Camina despacio por la galería admirando, con cierta melancolía, los trofeos de una vida entera. Cuadros de Picasso, Dalí, Klimt o Monet cubren las paredes. Esculturas de mármol y bronce vigilan, con mil ojos, la estancia. Vitrinas plagadas de joyas de oro y piedras preciosas.
Se deja caer en un lujoso butacón, junto a una mesita licorera. Su bodega personal. Ahí guarda los mejores caldos. Saca, con sumo cuidado, una botella de vino. Es de una añada que ya no se encuentra. La estaba guardando para un día especial. Un día como este.
Llena la copa hasta arriba, embriagándose con el aroma afrutado del vino. Lo agita suavemente, como cierto aire de teatralidad. Un trago lento. Saboreándolo. Para cuando se quiere dar cuenta, ya se ha bebido la mitad de la botella. Rellena la copa una vez más.

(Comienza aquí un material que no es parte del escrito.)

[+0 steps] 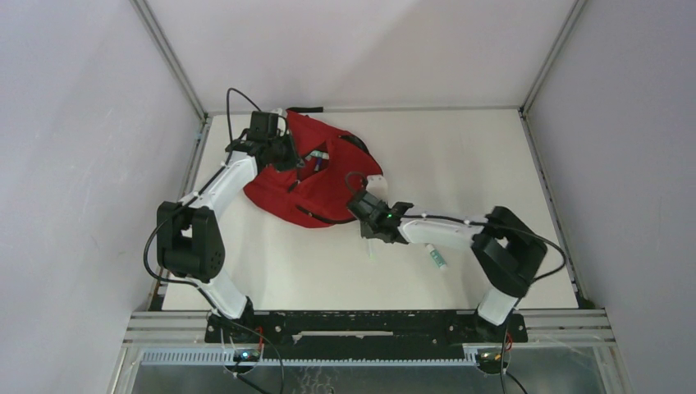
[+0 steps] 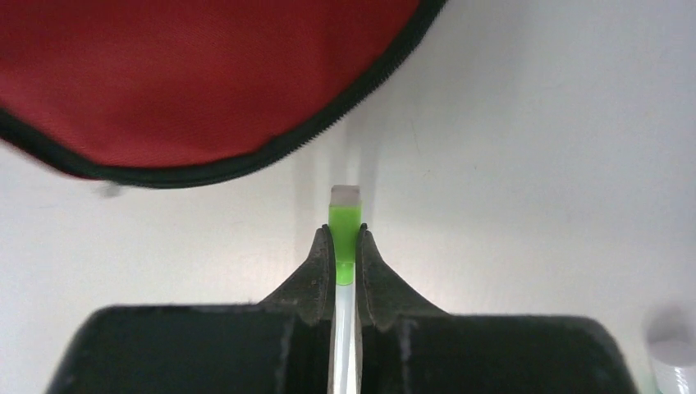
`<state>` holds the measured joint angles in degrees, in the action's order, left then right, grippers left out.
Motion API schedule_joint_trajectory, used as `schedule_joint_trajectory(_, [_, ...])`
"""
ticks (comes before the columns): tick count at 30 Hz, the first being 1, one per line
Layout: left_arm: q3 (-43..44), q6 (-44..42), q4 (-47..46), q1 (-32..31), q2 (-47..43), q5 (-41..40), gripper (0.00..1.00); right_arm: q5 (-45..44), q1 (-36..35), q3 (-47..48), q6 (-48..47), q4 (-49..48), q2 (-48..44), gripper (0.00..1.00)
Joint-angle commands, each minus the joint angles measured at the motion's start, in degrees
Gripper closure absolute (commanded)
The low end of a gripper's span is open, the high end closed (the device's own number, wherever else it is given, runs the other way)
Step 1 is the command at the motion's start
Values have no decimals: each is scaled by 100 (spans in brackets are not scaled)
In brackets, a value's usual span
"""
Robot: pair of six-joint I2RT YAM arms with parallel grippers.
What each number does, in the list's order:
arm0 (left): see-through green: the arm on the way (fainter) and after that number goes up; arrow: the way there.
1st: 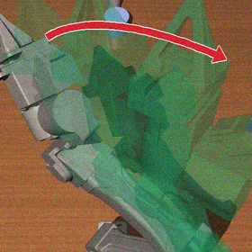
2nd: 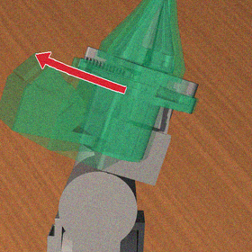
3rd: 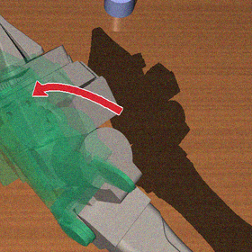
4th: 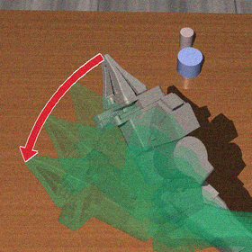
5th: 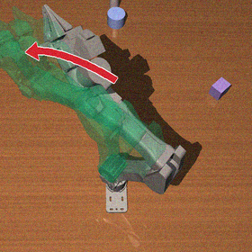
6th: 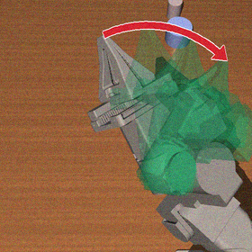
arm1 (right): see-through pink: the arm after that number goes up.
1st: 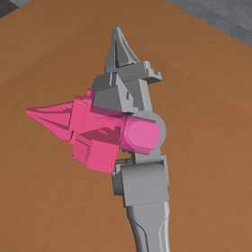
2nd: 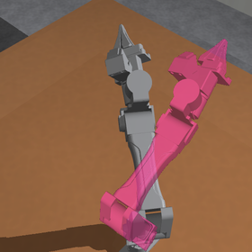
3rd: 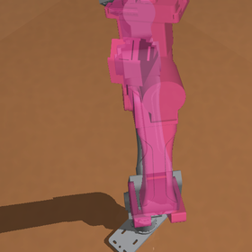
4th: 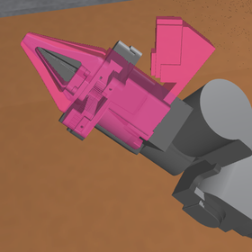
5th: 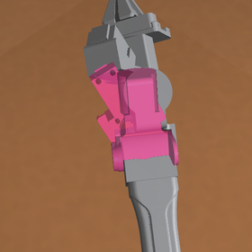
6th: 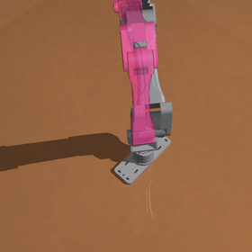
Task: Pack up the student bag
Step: Pick up the stationery from the center of the board, then place the stationery in the student bag.
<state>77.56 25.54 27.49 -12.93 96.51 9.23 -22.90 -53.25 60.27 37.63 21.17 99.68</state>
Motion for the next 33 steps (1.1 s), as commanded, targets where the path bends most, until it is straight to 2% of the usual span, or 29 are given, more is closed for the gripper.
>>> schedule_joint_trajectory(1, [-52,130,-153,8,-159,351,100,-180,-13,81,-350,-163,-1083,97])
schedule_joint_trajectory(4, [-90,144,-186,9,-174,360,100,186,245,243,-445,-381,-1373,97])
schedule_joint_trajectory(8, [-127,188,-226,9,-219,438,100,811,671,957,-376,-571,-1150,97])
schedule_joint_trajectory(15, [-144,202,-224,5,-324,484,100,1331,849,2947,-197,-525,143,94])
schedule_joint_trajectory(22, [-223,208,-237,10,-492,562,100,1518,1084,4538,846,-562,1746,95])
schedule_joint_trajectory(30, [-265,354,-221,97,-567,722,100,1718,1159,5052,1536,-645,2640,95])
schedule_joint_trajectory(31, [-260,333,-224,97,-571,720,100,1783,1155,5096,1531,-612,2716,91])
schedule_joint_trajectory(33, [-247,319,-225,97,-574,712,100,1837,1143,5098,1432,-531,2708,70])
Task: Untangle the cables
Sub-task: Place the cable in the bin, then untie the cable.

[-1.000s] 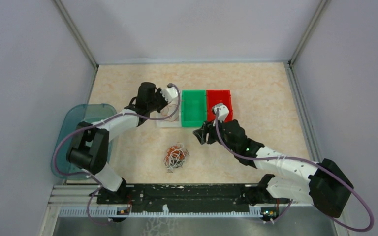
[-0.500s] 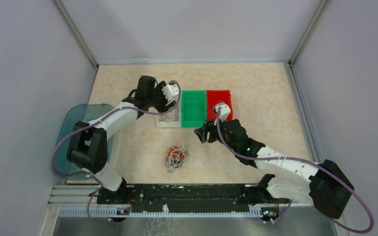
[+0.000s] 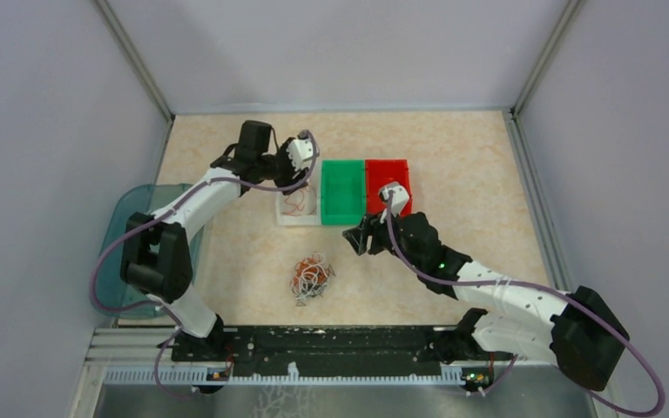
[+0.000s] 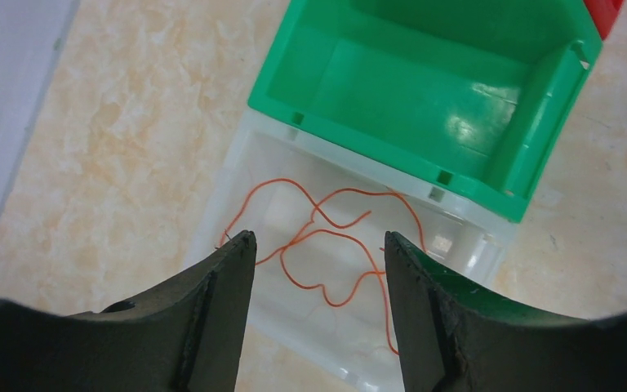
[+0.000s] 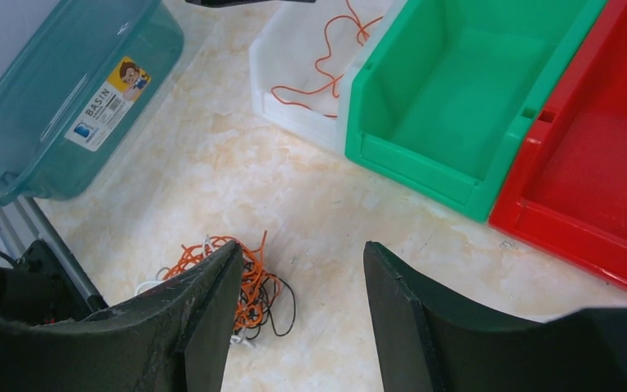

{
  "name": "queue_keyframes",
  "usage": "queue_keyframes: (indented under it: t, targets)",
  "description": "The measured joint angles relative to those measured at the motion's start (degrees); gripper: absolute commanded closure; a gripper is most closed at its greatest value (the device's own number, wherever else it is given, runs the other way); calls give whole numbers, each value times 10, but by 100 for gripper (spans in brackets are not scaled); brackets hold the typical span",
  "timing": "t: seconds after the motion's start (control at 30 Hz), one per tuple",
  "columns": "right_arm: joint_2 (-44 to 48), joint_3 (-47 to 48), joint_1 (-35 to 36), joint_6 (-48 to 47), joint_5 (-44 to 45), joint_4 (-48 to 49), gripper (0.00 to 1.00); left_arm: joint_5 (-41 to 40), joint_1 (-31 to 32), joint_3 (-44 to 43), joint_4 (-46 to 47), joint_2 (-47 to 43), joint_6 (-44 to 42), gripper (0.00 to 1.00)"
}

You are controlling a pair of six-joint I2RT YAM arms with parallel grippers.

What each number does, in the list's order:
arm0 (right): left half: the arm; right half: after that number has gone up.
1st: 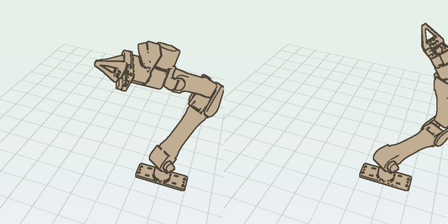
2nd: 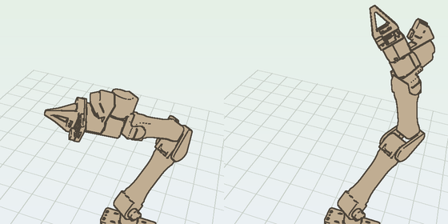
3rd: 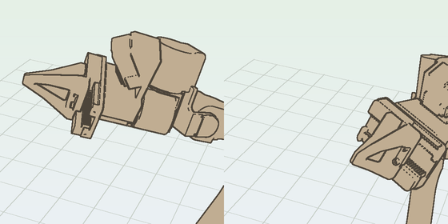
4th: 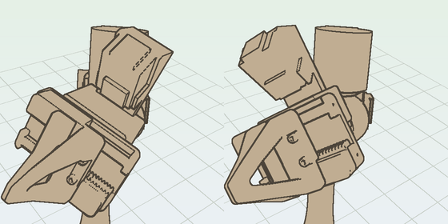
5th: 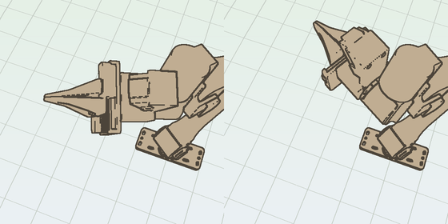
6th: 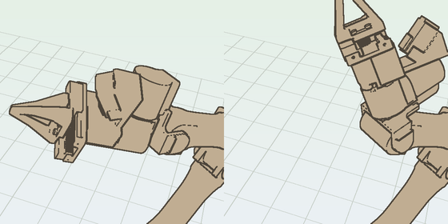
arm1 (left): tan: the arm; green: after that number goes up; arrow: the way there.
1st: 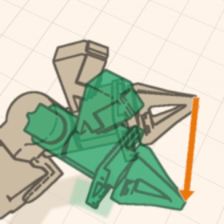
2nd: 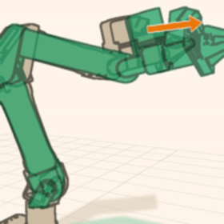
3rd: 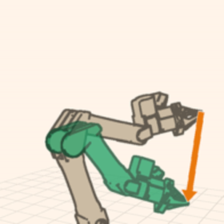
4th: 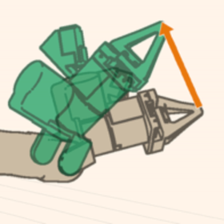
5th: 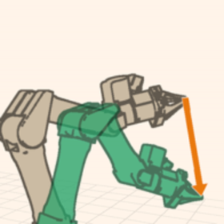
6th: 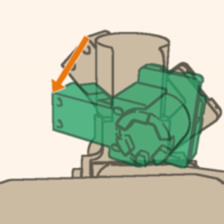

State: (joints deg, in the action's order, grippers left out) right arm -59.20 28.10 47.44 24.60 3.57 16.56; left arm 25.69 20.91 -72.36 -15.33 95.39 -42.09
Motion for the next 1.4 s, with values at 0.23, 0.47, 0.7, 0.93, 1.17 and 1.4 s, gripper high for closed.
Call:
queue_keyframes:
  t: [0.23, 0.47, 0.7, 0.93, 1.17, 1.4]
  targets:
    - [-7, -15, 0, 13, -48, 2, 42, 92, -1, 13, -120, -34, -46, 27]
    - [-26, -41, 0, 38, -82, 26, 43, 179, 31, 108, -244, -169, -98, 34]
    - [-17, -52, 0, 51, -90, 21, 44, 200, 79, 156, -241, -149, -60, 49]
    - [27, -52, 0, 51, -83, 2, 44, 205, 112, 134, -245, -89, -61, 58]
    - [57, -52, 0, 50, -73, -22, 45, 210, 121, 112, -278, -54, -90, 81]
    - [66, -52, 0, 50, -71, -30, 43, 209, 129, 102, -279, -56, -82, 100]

Rebusca, entonces, en el mueble de nuevo. Levantando el cristal superior, coge una pequeña cajita de madera y un cenicero de cristal. La abre, sin ningun tipo de miramientos, para coger un habano. Lo corta con los dientes. Le encanta ese sabor, quizá más que el del propio vino. Le cuesta un par de intentos encenderlo. No está muy en sus cabales. Da un par de caladas, largas, expulsando anillos al techo.
En el humo cree ver figuras del pasado.
—¡Bastardo!—exclama, con lágrimas en los ojos—¿Para que te mueres?
Se levanta como un resorte, en un arrebato de ira, y recoge un periódico de encima de una cómoda antigua. Aún no se cree lo que lo que ha leido por la mañana. Necesita leerlo otra vez. “Fallece el famoso detective Olivier Beaucourt”.
—Tú siempre igual —le grita a la foto que acompaña la noticia—. Siempre te las ingenias para joderme.
Vuelve a la butaca. Vacía la copa de un trago. Luego otra. Y otra. Aquel día, siempre lo había planteado como una celebración, como una victoria. Aquel era el día que él ganaba. Su enemigo mortal por fin le dejaba el camino libre para robar lo que quisiera. Pero no estaba contento. No tenía ganas de robar nada, pues él ya no estaría para perseguirlo. Él ya no estaría para volver a tener un duelo de ingenio. Podrían llegar otros, pero ya no sería lo mismo.
Sin Beaucourt, Le Renard no tenía sentido. Sin Beaucourt, su vida no tenía sentido. Aquel fue el último día que la gente supo de Aurélien Trossard. Después de la muerte de quien consideraba su mitad, se esfumó como si se lo hubiese llevado el viento. Sin aquel policía, el ladrón se negó a existir.